In the same way that a 12 year old Charl would scribble into her padlock secured diary with a fountain pen about the boy at Primary School who would tease her about her ginger hair and push her over (who she obviously developed a crush on), being a dating/lifestyle blogger means that I view my problems as “a problem shared is a problem not necessarily halved but shared nonetheless. And seeing as I pride myself (is pride the right word in this situation?) on honesty and a “we’ve all been there” “it happens to everybody” attitude when it comes to dating, I’m prepared to share the rough with the…slightly less rough pitfalls and fall out of my love life.

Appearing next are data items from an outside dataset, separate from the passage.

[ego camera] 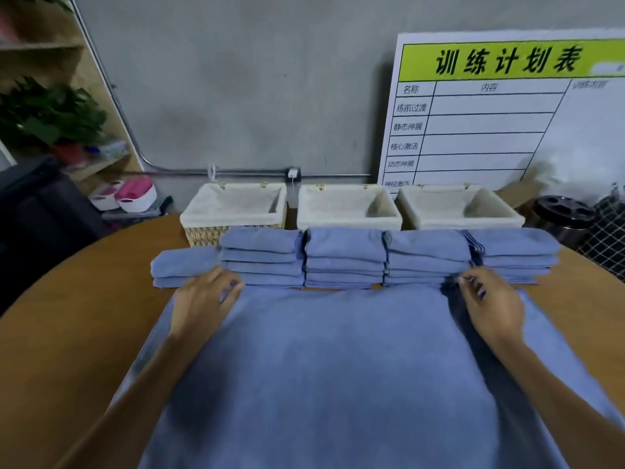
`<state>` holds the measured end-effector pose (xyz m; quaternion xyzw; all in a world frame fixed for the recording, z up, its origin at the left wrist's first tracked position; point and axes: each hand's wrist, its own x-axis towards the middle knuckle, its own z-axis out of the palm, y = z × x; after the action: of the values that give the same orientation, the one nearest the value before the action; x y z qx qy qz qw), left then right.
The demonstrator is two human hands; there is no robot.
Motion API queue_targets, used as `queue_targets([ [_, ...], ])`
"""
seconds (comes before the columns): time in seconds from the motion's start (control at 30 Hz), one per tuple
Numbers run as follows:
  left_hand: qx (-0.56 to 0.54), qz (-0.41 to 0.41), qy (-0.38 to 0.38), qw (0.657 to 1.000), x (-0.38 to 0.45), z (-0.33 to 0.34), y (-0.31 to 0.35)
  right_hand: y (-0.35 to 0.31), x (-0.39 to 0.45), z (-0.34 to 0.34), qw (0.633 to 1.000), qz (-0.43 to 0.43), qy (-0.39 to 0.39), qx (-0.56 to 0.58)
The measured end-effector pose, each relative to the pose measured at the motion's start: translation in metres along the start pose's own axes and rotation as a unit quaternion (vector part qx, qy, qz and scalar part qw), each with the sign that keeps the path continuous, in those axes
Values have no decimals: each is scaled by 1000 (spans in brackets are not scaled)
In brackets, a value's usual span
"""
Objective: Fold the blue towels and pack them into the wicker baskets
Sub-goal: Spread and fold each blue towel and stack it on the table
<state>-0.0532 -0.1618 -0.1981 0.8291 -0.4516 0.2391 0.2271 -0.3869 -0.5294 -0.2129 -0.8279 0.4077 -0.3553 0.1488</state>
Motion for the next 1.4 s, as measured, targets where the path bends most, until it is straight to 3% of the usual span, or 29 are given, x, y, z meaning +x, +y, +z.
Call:
queue_targets([
  [0.1, -61, -76, -95, 991, -15, 2, 30, -3, -12, -6, 998, -30, -19, -51],
  [0.2, 13, -109, -228, 967, -40, 12, 39, 4, -26, -5, 989, -90, -22, -111],
  [0.33, 42, -133, -264, 954, -45, 8, 40, 17, -35, -7, 982, -122, -36, -138],
  [0.4, 46, -121, -251, 959, -41, 6, 41, 14, -35, -10, 980, -120, -39, -154],
  [0.53, -22, -81, -146, 986, -15, 1, 39, -4, -22, -8, 975, -160, -31, -153],
  [0.67, 40, -45, -169, 984, 1, 15, 30, -14, -7, 9, 970, -175, -95, -138],
  [0.83, 27, -43, -122, 991, 3, 24, 26, -5, -7, 19, 964, -220, -55, -139],
  [0.97, 7, -10, -67, 998, 10, 11, 38, -15, -4, 9, 970, -209, -86, -87],
  [1.07, -73, -42, -88, 993, 10, 12, 37, -16, -5, 3, 972, -202, -112, -44],
  [1.17, -90, 12, -107, 990, 2, 21, 24, -8, -10, 2, 965, -227, -122, -51],
  [1.4, 31, 64, -95, 993, 24, 30, 12, -7, -1, 11, 965, -253, -61, -36],
])
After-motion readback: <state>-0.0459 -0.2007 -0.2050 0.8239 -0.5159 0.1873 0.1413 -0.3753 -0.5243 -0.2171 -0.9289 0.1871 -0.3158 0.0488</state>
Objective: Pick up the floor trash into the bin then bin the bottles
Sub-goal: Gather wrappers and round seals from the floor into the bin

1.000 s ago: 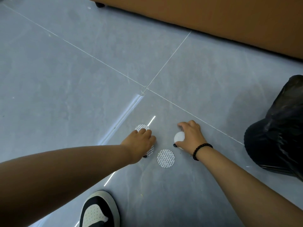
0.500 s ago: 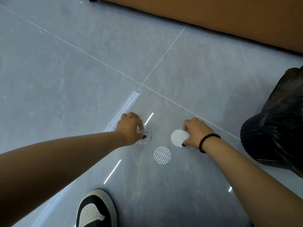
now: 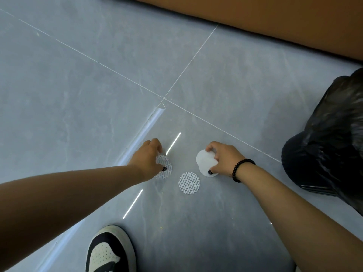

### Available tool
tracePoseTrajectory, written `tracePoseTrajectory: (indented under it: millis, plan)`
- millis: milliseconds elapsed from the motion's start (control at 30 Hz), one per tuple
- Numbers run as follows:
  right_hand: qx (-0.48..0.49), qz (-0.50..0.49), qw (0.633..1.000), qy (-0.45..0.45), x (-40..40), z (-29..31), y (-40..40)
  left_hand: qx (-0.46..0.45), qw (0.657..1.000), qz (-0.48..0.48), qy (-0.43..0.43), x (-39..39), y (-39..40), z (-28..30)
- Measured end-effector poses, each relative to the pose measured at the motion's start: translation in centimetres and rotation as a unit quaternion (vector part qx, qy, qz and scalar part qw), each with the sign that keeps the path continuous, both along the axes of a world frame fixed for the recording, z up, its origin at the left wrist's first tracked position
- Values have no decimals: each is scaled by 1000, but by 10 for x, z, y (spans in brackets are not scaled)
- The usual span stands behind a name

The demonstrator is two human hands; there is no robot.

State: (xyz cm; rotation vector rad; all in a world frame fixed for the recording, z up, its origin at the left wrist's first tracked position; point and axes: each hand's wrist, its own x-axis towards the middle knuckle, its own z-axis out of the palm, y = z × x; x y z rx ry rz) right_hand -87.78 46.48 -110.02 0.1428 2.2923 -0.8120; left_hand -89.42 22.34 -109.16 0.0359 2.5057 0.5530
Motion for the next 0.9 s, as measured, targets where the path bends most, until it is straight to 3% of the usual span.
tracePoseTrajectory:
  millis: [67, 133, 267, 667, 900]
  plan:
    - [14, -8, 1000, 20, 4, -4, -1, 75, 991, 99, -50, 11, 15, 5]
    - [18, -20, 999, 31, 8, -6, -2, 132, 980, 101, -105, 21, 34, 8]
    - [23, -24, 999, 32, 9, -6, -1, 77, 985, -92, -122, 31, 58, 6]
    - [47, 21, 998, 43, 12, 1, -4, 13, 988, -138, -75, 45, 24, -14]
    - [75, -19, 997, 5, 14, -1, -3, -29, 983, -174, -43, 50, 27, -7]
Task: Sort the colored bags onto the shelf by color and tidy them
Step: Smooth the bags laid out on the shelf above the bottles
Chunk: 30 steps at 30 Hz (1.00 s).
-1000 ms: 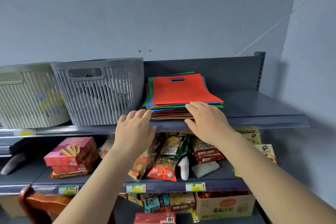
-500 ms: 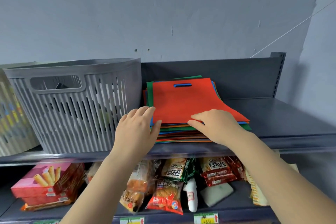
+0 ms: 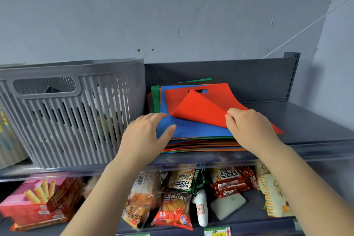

I feel in some ways that Hannah and I are the Adele’s of the blogging world. We both lay our hearts bare in times of rejection and allow the whole internet and world to see our failures in love… and then I remember that Adele won all those Grammys and made all that dollar after releasing an album full of songs about the boy who break her heart. Granted, I can’t hold a tune to save my life, except in my mum’s bathroom where the acoustics are better, so maybe one day someone will want to turn my little old blog into a collection of “WAH broken hearted girl” posts and I’ll be laughing all the way to the bank with my jigsaw puzzle heart and stories about men who done me wrong. When that happens, I fully intend to buy the whole of Stoke-on-Trent and evict them all.
A new “man moan” from Charl? It must be Wednesday.
I think there should be some kind of unwritten rule which says that you cannot go from being something which doesn’t have a label (a bit more than friendship but less than a relationship where you’ve exchanged saliva/seen eachothers intimate areas) back to being friends again? That’s the situation that I’ve found myself in and I’m not quite sure how to deal with it.
My last “proper” relationship ended in a way which was very much “we no longer exist in each-others lives/thanks for the memories/TTFN” kind of split. As much I massively respect people who are able to stay friends with their exes, I’ve always very much been a “you need to not exist anymore, it didn’t work out, have a nice life, I hope you catch herpes” kind of girl. This comes complete with social media deleting/blocking along with the whole deleting that persons phone number from your phone and thus, your life. Closure of the 21st century, some may say.
When you’re the rejected or friendzoned party, there’s going to be a massive part of you who doesn’t want to lose THE REJECTOR (almost gives them a superhero villain persona when you put it like that) as a part of your life. After all, there’s a reason why you were swapping saliva and putting time and effort into witty but flirty exchanges and why you wanted to make it work in the first place. Trying to see someone who you’ve envisaged naked and bumping uglies with as a “punch you on the arm and crack a joke” kind of person again is going to be difficult. Not only because there will still feelings of more than friendship being harboured (by you, at least) but also because above all else, they’ve hurt your feelings. And when someone hurts you, dents your pride, bruises your ego and makes you listen to Taylor Swift’s “White Horse”, it’s difficult to bounce back to “what was”. As much as you want to return to patented, meaningless and good humoured banter, there’s an unspoken awkwardness that you can’t shake.
Accepting friendship as a consolation prize opens you up to a world of getting your heart (which is already slightly bruised and dented) repeatedly fractured as you try to settle into your new role in that persons life. Friendship is kind of like a sedative you’re fed to make them feel less like the bad guy. It allows them to move on with their life and you become the Joey to his Dawson (y’know, pre Dawson and Joey “the relationship”). You’re left standing on the sidelines watching as he develops crushes on girls who will ultimately break his heart and you’ll be torn between giving him a shoulder to cry on and gleefully laughing at his misfortune in a “hurts, doesn’t it buddy” kind of way, whilst secretly keeping your fingers firmly crossed that maybe one day he’ll stop being such an utter idiot and realise that you’re the best thing since lemon curd on sliced bread. In holding out such hope, you do run the risk of ending up surrounded by Chihuahuas (I’m allergic to cats) at the age of 65 and barely able to remember the last time you experienced the touch of a man. (Or just the touch. Full stop.)
For now, I think it’s easier for me to take the lead of Bridget Jones. Wrap myself in my duvet, exchange “vodka and Chaka Khan” for rose wine and Lana Del Rey (lets give it a 2014 spin), hibernate through the whole of the Valentines build up to avoid that whole “salt in wounds” feeling and hope that eventually the whole concept of being in that persons life as a *grits teeth* “friend” won’t seem so difficult.